Instructions to follow. What you return should match every record exactly, with the images removed.

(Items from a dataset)
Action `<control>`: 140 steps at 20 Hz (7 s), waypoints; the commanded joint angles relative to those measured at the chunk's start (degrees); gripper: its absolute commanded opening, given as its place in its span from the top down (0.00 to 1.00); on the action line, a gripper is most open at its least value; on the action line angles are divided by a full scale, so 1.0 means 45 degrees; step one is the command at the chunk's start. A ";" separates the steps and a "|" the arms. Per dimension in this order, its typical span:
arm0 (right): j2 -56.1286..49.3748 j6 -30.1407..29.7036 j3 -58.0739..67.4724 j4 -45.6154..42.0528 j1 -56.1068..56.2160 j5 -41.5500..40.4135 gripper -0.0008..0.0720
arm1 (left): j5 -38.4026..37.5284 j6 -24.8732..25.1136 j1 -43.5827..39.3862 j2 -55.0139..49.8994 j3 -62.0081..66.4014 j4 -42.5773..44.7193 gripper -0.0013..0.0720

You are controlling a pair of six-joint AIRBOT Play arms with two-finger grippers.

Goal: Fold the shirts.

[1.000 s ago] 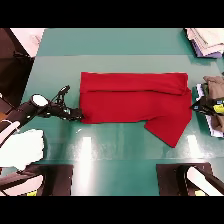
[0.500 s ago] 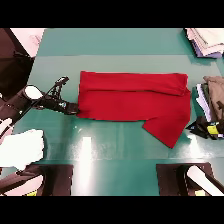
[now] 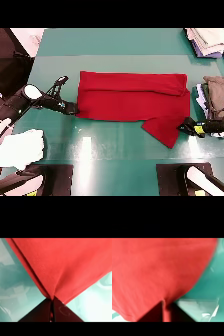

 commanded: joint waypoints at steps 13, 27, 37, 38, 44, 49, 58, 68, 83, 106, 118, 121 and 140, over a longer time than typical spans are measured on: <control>0.6139 0.0967 0.0233 -0.2011 0.0903 0.5960 0.97 | -0.4318 -0.0233 -0.0010 0.2103 -0.0831 0.2249 0.95; 0.0646 0.0379 0.5353 -0.0753 0.2365 0.1807 0.97 | 0.4425 -0.2467 -0.0010 0.2108 -0.0248 0.2832 0.95; -0.4274 0.0617 0.9170 -0.0913 0.3682 0.0418 0.96 | 0.6936 -0.2487 -0.0010 -0.1282 0.1311 0.2521 0.95; -0.4605 0.0622 0.9471 -0.0894 0.3808 0.0238 0.96 | 0.7140 -0.2628 -0.0010 -0.1394 0.1311 0.2511 0.95; -0.5552 0.0515 1.1079 0.0165 0.3619 0.0996 0.14 | 0.6062 -0.2992 -0.0010 -0.1321 0.2268 0.2555 0.13; -0.4274 -0.0821 0.9214 0.0359 0.1365 0.2040 0.14 | 0.3385 -0.2977 -0.0010 -0.1326 0.3376 0.2463 0.94; -0.6863 -0.3871 0.8223 0.2458 -0.1321 0.3099 0.14 | 0.0899 -0.2885 -0.0015 -0.1379 0.3332 0.1185 0.95; -0.9122 -0.4367 0.9335 0.4619 0.0257 0.4381 0.24 | 0.0772 -0.2890 -0.0015 -0.1379 0.3337 0.0831 0.95; -0.4687 -0.1783 1.0530 0.4750 0.2045 0.5100 0.97 | 0.1763 -0.2210 -0.4823 -0.6936 0.9457 0.0495 0.95; -0.7732 0.0214 1.8360 0.4741 0.9777 0.3507 0.97 | -0.0981 -0.1549 -0.3026 -0.9802 1.3294 0.0194 0.95; -1.1443 -0.1982 1.9569 0.4750 1.3410 -0.1311 0.96 | -0.3517 -0.1564 0.2365 -0.3531 1.3318 0.2905 0.95; -1.2546 -0.2341 1.9924 0.4843 1.4464 -0.3905 0.34 | -0.3939 -0.1564 0.2438 -0.3123 1.3318 0.2900 0.95; -0.7893 -0.1802 0.9248 0.6057 0.7611 -0.0233 0.05 | -0.4556 -0.1564 0.2385 -0.3211 1.3304 0.2171 0.95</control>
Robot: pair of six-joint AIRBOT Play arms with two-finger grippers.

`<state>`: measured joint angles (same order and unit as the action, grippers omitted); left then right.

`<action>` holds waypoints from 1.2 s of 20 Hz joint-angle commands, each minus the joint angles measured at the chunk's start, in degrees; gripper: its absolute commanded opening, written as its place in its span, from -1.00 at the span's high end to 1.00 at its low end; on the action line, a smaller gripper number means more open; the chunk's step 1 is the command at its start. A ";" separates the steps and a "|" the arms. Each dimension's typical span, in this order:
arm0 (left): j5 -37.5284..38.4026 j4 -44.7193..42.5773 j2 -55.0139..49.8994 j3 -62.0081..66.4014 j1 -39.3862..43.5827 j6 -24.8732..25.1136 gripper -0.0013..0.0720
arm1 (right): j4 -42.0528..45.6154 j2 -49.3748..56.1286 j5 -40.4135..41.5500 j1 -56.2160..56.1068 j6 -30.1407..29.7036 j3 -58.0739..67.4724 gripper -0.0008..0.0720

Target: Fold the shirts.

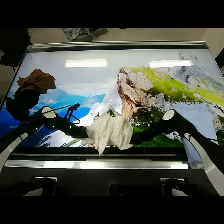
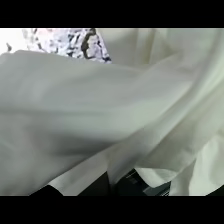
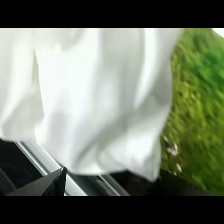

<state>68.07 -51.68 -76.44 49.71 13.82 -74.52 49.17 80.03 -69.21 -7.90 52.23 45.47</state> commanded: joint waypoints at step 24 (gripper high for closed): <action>-4.57 -7.26 36.28 44.06 -24.81 -8.79 0.89 | 40.57 -47.52 3.65 8.04 5.51 37.59 0.86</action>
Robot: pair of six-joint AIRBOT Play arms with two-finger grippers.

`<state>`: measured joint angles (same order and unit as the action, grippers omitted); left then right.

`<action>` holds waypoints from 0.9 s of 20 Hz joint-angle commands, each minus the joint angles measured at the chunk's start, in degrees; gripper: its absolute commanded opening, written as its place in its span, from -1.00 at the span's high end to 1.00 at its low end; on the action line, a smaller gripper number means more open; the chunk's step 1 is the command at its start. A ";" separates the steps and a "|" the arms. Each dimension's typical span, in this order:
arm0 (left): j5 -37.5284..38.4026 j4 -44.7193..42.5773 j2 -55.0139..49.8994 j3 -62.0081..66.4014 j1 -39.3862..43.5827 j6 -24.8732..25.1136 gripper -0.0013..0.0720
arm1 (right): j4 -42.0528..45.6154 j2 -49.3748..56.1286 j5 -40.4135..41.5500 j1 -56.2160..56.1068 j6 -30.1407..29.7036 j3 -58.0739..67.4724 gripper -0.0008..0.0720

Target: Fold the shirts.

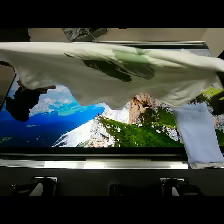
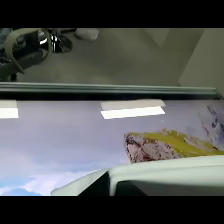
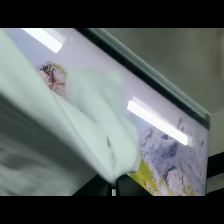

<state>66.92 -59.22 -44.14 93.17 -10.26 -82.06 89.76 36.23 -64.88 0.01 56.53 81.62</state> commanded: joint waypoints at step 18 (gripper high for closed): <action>-1.99 0.76 -47.12 0.59 4.11 5.11 0.89 | -34.47 36.48 13.35 0.02 3.69 -30.08 0.85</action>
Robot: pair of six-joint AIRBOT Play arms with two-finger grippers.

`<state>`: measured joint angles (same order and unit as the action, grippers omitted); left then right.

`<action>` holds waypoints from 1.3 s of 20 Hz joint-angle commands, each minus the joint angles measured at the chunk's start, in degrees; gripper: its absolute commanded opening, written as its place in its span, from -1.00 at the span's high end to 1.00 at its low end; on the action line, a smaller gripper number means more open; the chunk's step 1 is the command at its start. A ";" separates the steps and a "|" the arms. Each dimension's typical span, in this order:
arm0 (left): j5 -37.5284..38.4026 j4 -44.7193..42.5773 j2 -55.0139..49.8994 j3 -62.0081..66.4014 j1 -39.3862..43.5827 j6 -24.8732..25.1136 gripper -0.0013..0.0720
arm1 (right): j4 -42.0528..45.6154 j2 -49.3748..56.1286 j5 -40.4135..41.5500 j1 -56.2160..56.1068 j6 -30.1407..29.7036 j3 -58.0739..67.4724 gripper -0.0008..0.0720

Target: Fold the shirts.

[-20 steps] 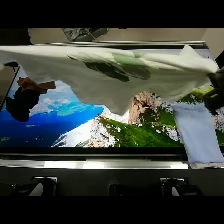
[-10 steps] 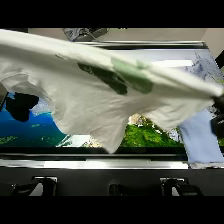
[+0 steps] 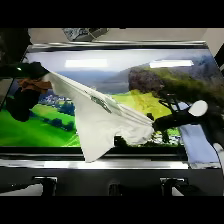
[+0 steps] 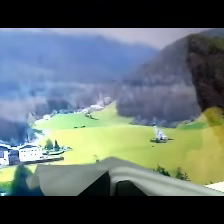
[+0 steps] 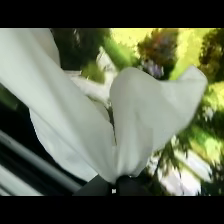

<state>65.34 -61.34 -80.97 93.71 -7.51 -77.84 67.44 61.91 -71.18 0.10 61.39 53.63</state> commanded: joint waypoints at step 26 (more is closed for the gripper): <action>-5.60 15.82 -0.42 -48.46 6.01 2.58 -0.64 | -10.51 16.22 0.15 22.80 -11.21 3.13 -0.82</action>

Exercise response.
Action `<control>`: 140 steps at 20 Hz (7 s), waypoints; the commanded joint angles relative to those measured at the chunk's start (degrees); gripper: its absolute commanded opening, given as its place in its span from the top down (0.00 to 1.00); on the action line, a gripper is most open at its least value; on the action line angles are divided by a full scale, so 1.0 means 45 degrees; step one is the command at the chunk's start. A ";" separates the steps and a "|" the arms. Per dimension in this order, its typical span:
arm0 (right): j2 -56.1286..49.3748 j6 -30.1407..29.7036 j3 -58.0739..67.4724 j4 -45.6154..42.0528 j1 -56.1068..56.2160 j5 -41.5500..40.4135 gripper -0.0008..0.0720
arm1 (left): j5 -38.4026..37.5284 j6 -24.8732..25.1136 j1 -43.5827..39.3862 j2 -55.0139..49.8994 j3 -62.0081..66.4014 j4 -42.5773..44.7193 gripper -0.0013..0.0720

You are controlling a pair of six-joint AIRBOT Play arms with two-finger grippers.

Goal: Fold the shirts.

[1.000 s ago] 
[0.500 s ago] 
[now] 

 commanded: joint waypoints at steps 13, 27, 37, 38, 44, 49, 58, 68, 83, 106, 118, 121 and 140, over a longer time than typical spans are measured on: <control>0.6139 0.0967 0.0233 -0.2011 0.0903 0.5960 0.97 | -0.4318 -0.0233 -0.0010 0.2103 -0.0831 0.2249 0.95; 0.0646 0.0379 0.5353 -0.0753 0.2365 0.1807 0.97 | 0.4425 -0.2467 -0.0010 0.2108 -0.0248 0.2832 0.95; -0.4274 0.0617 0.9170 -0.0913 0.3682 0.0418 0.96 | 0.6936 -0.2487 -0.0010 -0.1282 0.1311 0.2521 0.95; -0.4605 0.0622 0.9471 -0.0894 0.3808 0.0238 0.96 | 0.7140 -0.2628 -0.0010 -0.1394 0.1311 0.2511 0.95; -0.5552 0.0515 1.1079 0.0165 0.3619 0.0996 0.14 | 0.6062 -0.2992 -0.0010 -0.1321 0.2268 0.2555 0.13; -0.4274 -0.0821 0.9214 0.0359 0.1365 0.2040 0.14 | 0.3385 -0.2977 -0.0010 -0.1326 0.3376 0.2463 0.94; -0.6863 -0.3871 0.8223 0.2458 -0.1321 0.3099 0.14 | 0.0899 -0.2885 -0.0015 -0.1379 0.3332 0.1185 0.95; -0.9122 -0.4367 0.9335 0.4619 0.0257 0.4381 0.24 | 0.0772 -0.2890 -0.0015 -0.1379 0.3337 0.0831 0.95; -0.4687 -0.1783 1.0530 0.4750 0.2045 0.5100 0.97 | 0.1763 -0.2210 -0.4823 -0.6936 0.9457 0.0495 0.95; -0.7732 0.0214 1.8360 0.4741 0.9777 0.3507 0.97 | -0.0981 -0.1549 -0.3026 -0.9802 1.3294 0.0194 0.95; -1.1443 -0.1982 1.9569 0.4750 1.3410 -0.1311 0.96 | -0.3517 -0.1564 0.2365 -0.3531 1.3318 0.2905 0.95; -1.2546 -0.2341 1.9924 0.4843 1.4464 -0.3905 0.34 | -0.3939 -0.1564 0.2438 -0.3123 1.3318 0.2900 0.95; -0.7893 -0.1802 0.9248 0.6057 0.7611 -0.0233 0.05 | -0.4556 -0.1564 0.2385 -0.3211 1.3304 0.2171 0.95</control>
Robot: pair of six-joint AIRBOT Play arms with two-finger grippers.

`<state>`: measured joint angles (same order and unit as the action, grippers omitted); left then right.

`<action>` holds waypoints from 1.2 s of 20 Hz joint-angle commands, each minus the joint angles measured at the chunk's start, in degrees; gripper: its absolute commanded opening, written as its place in its span, from -1.00 at the span's high end to 1.00 at its low end; on the action line, a smaller gripper number means more open; the chunk's step 1 is the command at its start. A ";" separates the steps and a "|" the arms. Each dimension's typical span, in this order:
arm0 (left): j5 -37.5284..38.4026 j4 -44.7193..42.5773 j2 -55.0139..49.8994 j3 -62.0081..66.4014 j1 -39.3862..43.5827 j6 -24.8732..25.1136 gripper -0.0013..0.0720
arm1 (right): j4 -42.0528..45.6154 j2 -49.3748..56.1286 j5 -40.4135..41.5500 j1 -56.2160..56.1068 j6 -30.1407..29.7036 j3 -58.0739..67.4724 gripper -0.0008..0.0720

Target: Fold the shirts.


<state>68.07 -51.68 -76.44 49.71 13.82 -74.52 49.17 80.03 -69.21 -7.90 52.23 45.47</state> commanded: joint waypoints at step 24 (gripper high for closed): <action>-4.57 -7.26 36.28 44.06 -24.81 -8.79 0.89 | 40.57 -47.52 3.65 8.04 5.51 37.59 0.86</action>
Robot: pair of six-joint AIRBOT Play arms with two-finger grippers.

`<state>`: measured joint angles (same order and unit as the action, grippers omitted); left then right.

`<action>` holds waypoints from 0.9 s of 20 Hz joint-angle commands, each minus the joint angles measured at the chunk's start, in degrees; gripper: its absolute commanded opening, written as its place in its span, from -1.00 at the span's high end to 1.00 at its low end; on the action line, a smaller gripper number means more open; the chunk's step 1 is the command at its start. A ";" separates the steps and a "|" the arms. Each dimension's typical span, in this order:
arm0 (left): j5 -37.5284..38.4026 j4 -44.7193..42.5773 j2 -55.0139..49.8994 j3 -62.0081..66.4014 j1 -39.3862..43.5827 j6 -24.8732..25.1136 gripper -0.0013..0.0720
arm1 (right): j4 -42.0528..45.6154 j2 -49.3748..56.1286 j5 -40.4135..41.5500 j1 -56.2160..56.1068 j6 -30.1407..29.7036 j3 -58.0739..67.4724 gripper -0.0008..0.0720

Target: Fold the shirts.


<state>66.92 -59.22 -44.14 93.17 -10.26 -82.06 89.76 36.23 -64.88 0.01 56.53 81.62</state> commanded: joint waypoints at step 18 (gripper high for closed): <action>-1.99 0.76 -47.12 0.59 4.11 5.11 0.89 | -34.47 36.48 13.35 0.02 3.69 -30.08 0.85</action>
Robot: pair of six-joint AIRBOT Play arms with two-finger grippers.

`<state>`: measured joint angles (same order and unit as the action, grippers omitted); left then right.

`<action>` holds waypoints from 1.3 s of 20 Hz joint-angle commands, each minus the joint angles measured at the chunk's start, in degrees; gripper: its absolute commanded opening, written as its place in its span, from -1.00 at the span's high end to 1.00 at its low end; on the action line, a smaller gripper number means more open; the chunk's step 1 is the command at its start. A ";" separates the steps and a "|" the arms. Each dimension's typical span, in this order:
arm0 (left): j5 -37.5284..38.4026 j4 -44.7193..42.5773 j2 -55.0139..49.8994 j3 -62.0081..66.4014 j1 -39.3862..43.5827 j6 -24.8732..25.1136 gripper -0.0013..0.0720
arm1 (right): j4 -42.0528..45.6154 j2 -49.3748..56.1286 j5 -40.4135..41.5500 j1 -56.2160..56.1068 j6 -30.1407..29.7036 j3 -58.0739..67.4724 gripper -0.0008..0.0720

Target: Fold the shirts.

[-20 steps] 
[-10 steps] 
[+0 steps] 
[+0 steps] 
[+0 steps] 

<state>65.34 -61.34 -80.97 93.71 -7.51 -77.84 67.44 61.91 -71.18 0.10 61.39 53.63</state> commanded: joint waypoints at step 26 (more is closed for the gripper): <action>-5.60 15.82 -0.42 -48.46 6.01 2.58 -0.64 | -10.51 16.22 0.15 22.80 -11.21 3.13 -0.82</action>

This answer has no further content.